[Recorded data]
.....

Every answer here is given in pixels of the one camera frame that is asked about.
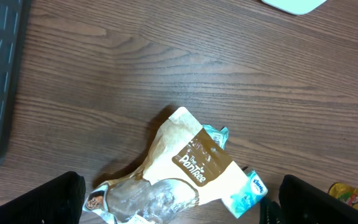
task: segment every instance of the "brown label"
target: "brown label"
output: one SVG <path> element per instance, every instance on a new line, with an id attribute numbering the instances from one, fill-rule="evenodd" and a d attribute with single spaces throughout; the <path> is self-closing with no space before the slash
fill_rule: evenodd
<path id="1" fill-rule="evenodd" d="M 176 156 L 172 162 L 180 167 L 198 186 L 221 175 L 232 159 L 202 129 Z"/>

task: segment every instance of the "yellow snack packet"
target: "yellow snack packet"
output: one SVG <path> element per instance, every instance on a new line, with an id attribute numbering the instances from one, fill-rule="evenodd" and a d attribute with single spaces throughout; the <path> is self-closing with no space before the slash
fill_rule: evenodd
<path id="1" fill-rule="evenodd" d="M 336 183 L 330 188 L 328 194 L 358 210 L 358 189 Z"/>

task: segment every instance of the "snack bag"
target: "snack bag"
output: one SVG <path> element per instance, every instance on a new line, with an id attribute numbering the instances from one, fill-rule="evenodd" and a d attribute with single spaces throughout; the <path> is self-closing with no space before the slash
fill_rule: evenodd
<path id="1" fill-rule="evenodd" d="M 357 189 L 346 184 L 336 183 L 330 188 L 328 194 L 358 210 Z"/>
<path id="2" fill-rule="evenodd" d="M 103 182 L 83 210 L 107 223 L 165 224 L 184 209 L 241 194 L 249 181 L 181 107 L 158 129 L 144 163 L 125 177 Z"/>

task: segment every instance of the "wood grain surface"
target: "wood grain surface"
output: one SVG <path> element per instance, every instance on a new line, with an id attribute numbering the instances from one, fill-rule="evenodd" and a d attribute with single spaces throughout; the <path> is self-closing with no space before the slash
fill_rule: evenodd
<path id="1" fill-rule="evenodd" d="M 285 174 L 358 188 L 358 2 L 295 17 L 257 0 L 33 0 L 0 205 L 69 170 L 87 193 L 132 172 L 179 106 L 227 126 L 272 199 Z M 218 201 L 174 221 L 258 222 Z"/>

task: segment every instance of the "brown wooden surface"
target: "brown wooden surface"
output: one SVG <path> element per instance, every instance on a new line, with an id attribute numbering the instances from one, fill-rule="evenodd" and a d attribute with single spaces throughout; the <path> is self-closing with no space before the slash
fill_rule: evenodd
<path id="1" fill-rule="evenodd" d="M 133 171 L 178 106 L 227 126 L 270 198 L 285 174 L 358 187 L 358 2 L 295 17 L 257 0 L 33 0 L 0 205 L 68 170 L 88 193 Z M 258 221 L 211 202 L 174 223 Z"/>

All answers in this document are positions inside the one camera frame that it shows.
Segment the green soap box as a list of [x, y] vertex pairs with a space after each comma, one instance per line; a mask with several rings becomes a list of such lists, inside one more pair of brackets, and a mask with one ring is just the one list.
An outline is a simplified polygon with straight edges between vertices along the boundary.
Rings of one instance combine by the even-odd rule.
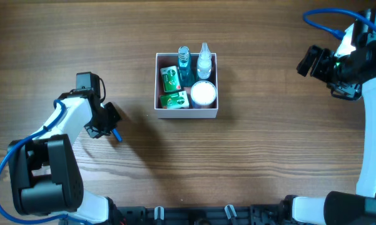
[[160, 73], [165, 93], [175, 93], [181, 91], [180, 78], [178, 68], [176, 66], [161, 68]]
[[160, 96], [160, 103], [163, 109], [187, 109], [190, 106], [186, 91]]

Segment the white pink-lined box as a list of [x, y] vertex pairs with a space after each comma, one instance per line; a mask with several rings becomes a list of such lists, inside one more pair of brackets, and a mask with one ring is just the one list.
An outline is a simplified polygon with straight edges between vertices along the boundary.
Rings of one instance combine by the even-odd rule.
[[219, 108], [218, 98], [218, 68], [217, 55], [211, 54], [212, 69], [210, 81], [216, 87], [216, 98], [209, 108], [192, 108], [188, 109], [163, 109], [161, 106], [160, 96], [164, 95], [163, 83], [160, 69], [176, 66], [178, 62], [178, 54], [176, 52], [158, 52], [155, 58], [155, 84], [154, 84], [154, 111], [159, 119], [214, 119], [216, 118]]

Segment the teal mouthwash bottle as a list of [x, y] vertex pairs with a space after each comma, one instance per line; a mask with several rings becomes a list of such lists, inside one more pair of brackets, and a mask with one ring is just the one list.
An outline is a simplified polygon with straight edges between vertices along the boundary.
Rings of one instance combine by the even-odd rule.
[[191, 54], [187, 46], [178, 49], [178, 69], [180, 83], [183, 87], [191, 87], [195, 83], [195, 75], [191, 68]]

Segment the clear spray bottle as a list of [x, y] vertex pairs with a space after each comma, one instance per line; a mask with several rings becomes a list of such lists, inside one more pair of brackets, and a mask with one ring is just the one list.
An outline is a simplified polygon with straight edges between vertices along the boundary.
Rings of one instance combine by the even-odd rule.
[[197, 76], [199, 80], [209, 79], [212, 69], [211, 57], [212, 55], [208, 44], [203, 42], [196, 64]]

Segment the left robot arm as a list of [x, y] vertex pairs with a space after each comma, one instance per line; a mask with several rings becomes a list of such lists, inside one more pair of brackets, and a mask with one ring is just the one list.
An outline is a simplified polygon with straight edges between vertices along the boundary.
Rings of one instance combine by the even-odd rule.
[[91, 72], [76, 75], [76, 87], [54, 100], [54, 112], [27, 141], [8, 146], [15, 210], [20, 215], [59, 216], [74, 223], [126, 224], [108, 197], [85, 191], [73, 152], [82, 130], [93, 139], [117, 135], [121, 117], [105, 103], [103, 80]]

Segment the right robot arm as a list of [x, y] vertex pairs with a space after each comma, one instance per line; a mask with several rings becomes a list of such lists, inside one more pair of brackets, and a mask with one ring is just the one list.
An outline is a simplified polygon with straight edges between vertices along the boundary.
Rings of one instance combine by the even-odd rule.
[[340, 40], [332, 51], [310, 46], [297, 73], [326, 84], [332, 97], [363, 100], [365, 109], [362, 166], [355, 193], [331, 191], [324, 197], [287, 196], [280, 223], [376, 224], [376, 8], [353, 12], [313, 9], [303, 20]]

.....

- [What is needed]:
Scan the records above for the string "task", and copy every line where it turns up.

- [Answer section]:
task: segment every instance of the "brown label"
task: segment every instance of the "yellow snack packet"
task: segment every instance of the "snack bag"
task: segment every instance of the "wood grain surface"
task: segment every instance of the "brown wooden surface"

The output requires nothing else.